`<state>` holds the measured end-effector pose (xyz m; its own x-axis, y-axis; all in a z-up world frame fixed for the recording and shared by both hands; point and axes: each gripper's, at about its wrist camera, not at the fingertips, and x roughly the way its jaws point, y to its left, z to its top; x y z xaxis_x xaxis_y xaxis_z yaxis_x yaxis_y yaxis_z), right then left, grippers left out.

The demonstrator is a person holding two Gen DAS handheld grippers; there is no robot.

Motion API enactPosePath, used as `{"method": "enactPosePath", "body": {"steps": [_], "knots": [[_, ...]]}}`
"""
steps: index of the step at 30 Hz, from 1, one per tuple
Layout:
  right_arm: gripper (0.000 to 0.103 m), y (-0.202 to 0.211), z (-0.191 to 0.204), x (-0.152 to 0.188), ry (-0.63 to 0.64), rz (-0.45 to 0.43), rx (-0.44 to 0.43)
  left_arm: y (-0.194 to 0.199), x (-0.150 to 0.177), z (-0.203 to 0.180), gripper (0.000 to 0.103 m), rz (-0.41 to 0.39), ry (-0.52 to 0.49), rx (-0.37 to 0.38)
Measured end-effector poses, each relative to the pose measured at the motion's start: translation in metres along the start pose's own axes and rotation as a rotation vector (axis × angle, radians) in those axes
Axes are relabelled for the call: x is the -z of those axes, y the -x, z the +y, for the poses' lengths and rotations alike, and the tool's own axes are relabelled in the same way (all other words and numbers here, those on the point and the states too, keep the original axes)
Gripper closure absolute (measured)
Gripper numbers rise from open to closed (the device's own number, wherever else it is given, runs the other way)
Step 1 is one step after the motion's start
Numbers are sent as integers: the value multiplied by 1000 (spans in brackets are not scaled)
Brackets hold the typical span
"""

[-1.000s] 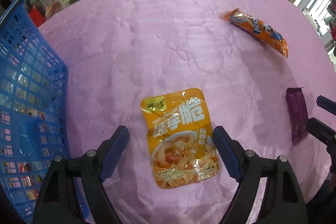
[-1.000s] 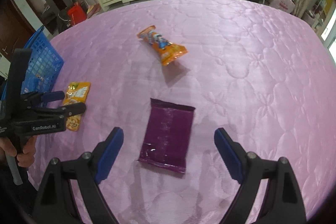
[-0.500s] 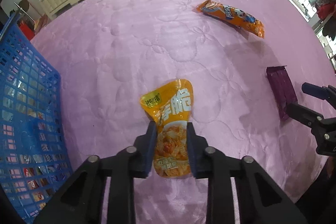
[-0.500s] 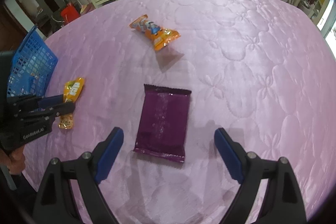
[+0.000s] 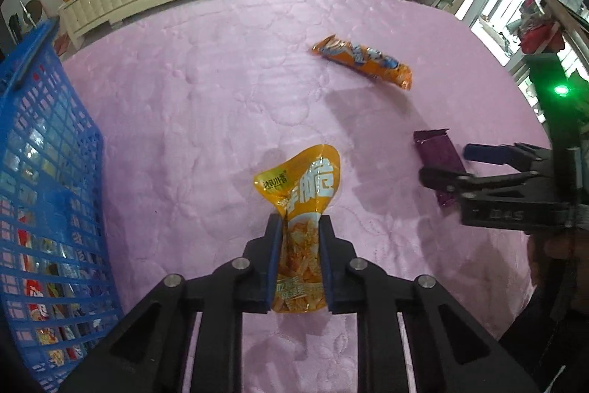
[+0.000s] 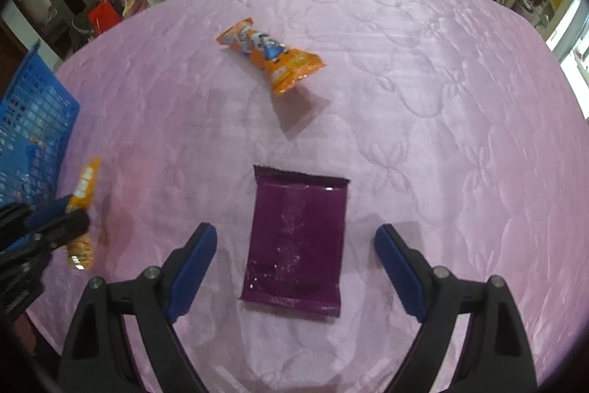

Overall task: Organize snacks
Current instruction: 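Grasp the purple wrapper with the right tool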

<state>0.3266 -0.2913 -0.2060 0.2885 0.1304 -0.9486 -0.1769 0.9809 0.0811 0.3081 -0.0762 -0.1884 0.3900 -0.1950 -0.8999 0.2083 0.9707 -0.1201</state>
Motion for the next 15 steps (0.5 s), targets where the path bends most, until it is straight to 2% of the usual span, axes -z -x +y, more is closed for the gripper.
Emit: {"method": "enactPosePath", "body": {"steps": [4,7,8,15], "knots": [[20,-3,12,-4,26,-5,54,0,-4,-1,85,-15,-19,-2],[36,-4,21,-3,65,-23,85,6,-3,2,85,-28,-9,14],[50,-1,21,-2,66,-33,84,9,-1,2,85,-29,-6,17],[51,21,21,10,62,-44,9,38,6,-1,85,-78,-13,15]]}}
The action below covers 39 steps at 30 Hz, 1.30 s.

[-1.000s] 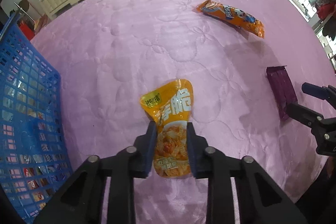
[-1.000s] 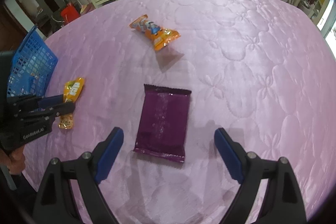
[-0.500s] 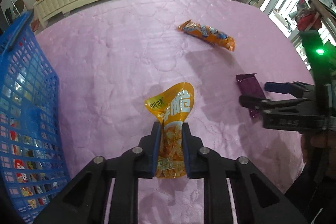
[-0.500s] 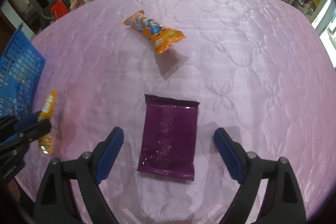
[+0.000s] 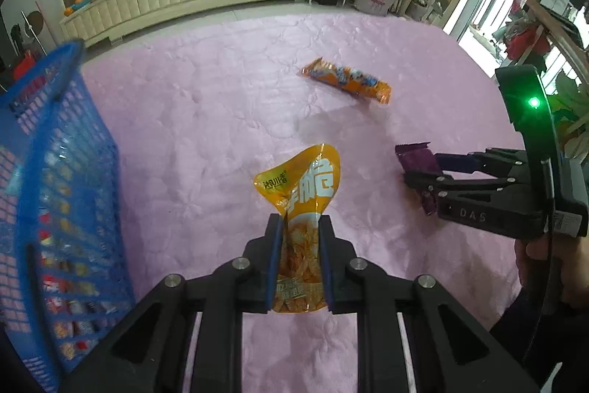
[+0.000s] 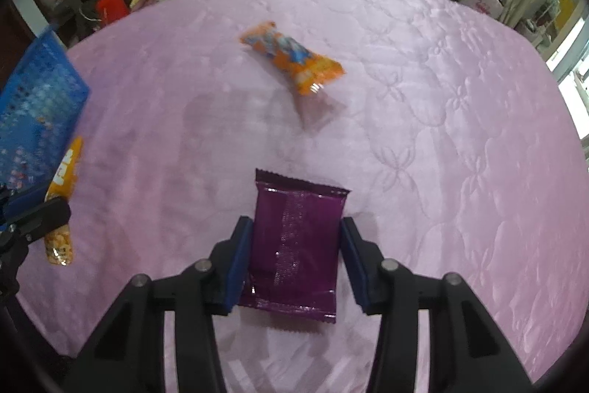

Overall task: Organize snacks
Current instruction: 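Carry the yellow pack and purple wrapper over the basket with both tools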

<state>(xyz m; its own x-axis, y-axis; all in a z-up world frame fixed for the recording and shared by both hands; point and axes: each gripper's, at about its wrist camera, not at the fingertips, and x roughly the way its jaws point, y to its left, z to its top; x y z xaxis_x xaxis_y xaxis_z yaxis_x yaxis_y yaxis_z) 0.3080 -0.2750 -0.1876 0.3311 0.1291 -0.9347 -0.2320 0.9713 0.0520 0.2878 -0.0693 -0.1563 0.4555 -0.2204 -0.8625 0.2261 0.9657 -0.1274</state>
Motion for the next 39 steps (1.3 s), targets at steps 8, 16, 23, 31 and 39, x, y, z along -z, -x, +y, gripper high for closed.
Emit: {"method": "enactPosePath", "body": {"steps": [8,16,23,31,39], "knots": [[51,75,48,-5,81,-126,-101,78,2,15,85,-112,22,-28],[51,143,108,-16,155,-265,-206,146,15,49,85,-201,50,-99],[51,170,163,-25,256,-321,-261,182,32,90,85,-247,104,-135],[51,168,221,-37,335,-321,-282,205,43,137,85,-270,148,-164],[51,132,273,-44,406,-240,-275,181,55,175,85,-229,200,-158]]}}
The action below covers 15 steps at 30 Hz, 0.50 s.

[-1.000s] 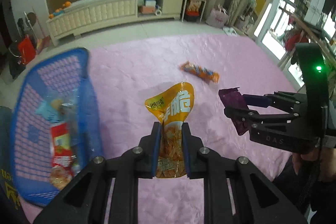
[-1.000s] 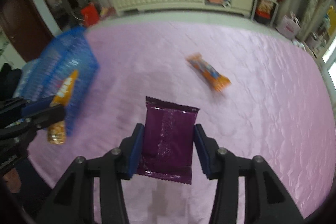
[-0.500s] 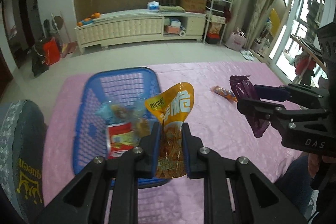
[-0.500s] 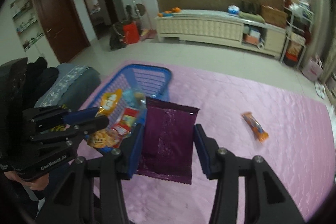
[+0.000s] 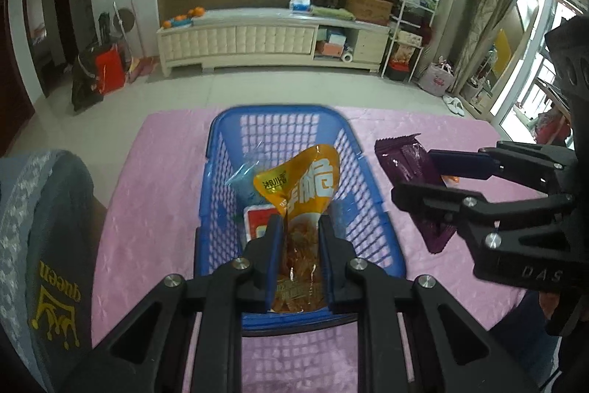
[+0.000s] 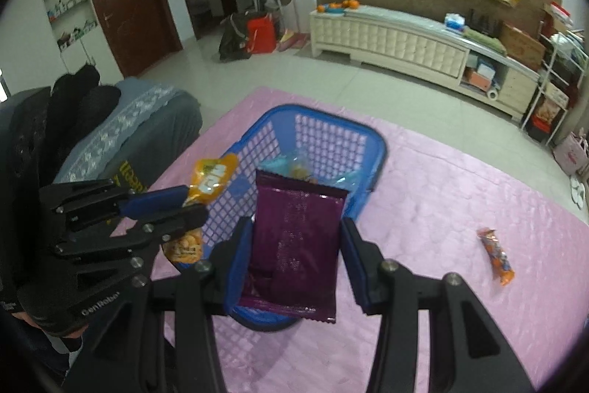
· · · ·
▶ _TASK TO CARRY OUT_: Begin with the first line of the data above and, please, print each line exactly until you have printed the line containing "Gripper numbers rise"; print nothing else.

▶ _WRITTEN RESPONSE_:
`<state>` holds the measured end-effector pose (xyz m; its own x-axis, y-axis; all in a z-up world frame fixed for the recording and shared by both hands; point and axes: each gripper's, at about its wrist camera, not at the fingertips, and x roughly the way its jaws point, y to its left, z to its top; x y z xaxis_x xaxis_y xaxis_z yaxis_x yaxis_y yaxis_z), right then left, grippers left out.

The demonstrator is a person holding two Gen DAS handheld grippers; there is no robot.

Motion API enactPosePath, used as `{"method": "enactPosePath", "body": {"steps": [_], "knots": [[_, ...]]}}`
"""
steps: index of the step at 30 Hz, from 1, one per tuple
Layout:
  right_arm: gripper (0.000 to 0.103 m), y (-0.202 to 0.211), z (-0.191 to 0.204), x (-0.152 to 0.188), ry (-0.63 to 0.64), rz (-0.45 to 0.43), rx (-0.44 to 0.43)
  left_arm: y (-0.194 to 0.199), x (-0.150 to 0.177), z (-0.203 to 0.180), gripper (0.000 to 0.103 m), rz (-0.41 to 0.39), ry (-0.52 to 0.49), rx (-0.37 to 0.38)
Measured end-effector poses, each relative to the pose measured at the motion's start: translation in metres along the start pose's own axes and rotation as a rotation vector (axis × angle, radians) in those axes
Axes are relabelled for the call: x is the -z of those axes, y the -x, z the +y, for the poses' lengths and rotations alike, and the tool's own axes are relabelled in the same way (all other words and numbers here, those on the point and the states too, keep the original axes)
Gripper closure absolute (measured)
Gripper numbers rise from open to closed (the device's own number, wherever else it is given, runs the other way)

The submitted answer is complete.